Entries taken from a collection

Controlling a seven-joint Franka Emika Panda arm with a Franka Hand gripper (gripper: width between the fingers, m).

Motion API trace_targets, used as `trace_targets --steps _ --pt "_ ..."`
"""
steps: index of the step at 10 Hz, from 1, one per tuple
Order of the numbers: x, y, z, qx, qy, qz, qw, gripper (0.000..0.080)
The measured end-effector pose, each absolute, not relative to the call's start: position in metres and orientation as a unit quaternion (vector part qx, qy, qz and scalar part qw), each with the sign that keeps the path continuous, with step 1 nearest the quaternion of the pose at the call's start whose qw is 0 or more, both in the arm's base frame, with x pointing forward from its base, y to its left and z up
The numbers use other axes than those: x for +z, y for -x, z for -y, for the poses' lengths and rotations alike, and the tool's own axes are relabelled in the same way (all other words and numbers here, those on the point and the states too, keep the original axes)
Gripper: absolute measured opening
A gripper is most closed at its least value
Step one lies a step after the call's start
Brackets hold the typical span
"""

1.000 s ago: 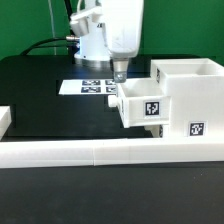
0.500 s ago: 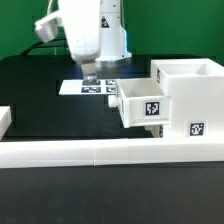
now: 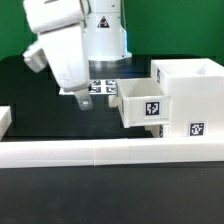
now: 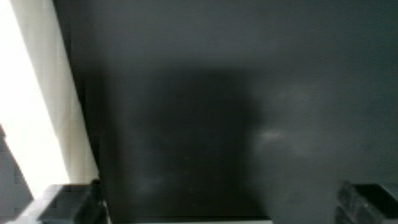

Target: Assemble drawer

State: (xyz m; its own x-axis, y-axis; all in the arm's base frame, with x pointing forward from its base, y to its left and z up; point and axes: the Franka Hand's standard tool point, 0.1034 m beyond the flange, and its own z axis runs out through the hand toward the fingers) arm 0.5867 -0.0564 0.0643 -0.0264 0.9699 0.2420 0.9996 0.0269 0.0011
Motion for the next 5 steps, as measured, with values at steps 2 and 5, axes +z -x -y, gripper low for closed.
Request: trace_targets --steps 2,5 --pt "0.064 -0.590 0.036 -0.087 0.702 0.700 0.093 0.0649" --pt "0.064 -0.590 0.009 -0.083 0.712 0.690 0.100 0.0649"
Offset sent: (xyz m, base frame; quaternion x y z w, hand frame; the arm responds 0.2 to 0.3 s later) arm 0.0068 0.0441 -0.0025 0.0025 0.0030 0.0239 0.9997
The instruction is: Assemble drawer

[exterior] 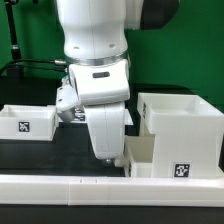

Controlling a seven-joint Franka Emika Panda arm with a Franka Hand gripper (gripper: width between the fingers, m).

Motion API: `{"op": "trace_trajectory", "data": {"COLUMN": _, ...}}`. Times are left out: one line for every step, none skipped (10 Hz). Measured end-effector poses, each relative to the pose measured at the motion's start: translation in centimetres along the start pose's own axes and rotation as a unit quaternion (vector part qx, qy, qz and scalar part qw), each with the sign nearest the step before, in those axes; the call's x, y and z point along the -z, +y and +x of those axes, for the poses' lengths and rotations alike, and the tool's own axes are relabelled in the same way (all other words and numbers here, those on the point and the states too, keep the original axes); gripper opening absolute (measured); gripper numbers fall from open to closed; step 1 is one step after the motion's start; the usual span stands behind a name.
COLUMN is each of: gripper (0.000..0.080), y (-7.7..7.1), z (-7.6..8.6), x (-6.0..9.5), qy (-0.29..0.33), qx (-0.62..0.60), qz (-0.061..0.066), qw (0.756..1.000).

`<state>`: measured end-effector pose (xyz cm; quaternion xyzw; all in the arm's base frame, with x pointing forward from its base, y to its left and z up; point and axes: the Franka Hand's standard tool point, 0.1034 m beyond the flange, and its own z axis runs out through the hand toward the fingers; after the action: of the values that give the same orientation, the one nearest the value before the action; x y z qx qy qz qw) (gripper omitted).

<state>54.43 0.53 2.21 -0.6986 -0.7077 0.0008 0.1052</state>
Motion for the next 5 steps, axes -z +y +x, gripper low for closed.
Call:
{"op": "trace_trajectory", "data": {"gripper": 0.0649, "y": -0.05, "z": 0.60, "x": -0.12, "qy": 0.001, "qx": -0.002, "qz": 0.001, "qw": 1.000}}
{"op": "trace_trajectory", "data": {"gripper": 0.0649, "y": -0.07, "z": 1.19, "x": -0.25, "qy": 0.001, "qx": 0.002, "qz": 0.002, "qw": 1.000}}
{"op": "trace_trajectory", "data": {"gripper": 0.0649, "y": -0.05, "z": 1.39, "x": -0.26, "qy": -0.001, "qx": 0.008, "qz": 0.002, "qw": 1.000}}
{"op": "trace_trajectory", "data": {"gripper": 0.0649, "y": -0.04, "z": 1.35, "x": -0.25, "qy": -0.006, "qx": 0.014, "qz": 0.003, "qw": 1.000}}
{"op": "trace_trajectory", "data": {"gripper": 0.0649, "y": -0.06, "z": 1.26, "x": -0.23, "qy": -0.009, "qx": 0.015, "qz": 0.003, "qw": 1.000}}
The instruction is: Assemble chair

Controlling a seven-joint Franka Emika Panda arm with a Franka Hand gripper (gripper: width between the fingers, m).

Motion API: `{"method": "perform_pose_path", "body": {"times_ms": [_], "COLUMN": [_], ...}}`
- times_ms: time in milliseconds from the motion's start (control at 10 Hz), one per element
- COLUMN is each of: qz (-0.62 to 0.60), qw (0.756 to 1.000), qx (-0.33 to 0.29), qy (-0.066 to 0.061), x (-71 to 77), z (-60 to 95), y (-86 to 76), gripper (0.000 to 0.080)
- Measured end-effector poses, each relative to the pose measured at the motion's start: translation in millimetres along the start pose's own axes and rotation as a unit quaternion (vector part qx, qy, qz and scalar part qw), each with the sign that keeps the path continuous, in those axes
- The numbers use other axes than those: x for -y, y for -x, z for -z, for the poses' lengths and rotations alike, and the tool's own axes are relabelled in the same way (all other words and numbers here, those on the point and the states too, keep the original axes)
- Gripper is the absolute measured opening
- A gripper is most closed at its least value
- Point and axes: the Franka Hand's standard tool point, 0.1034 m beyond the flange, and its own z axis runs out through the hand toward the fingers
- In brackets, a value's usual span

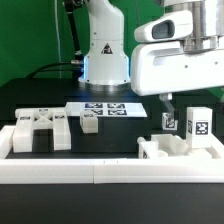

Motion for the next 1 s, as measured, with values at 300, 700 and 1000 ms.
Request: {"method": "perform_pose_path", "body": {"times_ms": [300,700,1000], "qz": [-0.014,-0.167,-0.321], "qw": [1.000,0.986,0.947], "qx": [0.000,0.001,0.002], "qy": [0.000,-0.001,-0.002], "x": [-0.1,1.8,9.8], "z": [-0.1,-0.9,-2.0], "y": [0.1,0.9,1.7], "gripper": [0.0287,0.0288,0.0289]}}
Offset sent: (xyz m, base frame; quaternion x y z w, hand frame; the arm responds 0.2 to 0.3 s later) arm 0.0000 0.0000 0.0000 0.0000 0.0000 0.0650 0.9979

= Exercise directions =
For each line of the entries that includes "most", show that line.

= Output below =
A gripper is most closed at its least value
- A gripper is most closed at its least value

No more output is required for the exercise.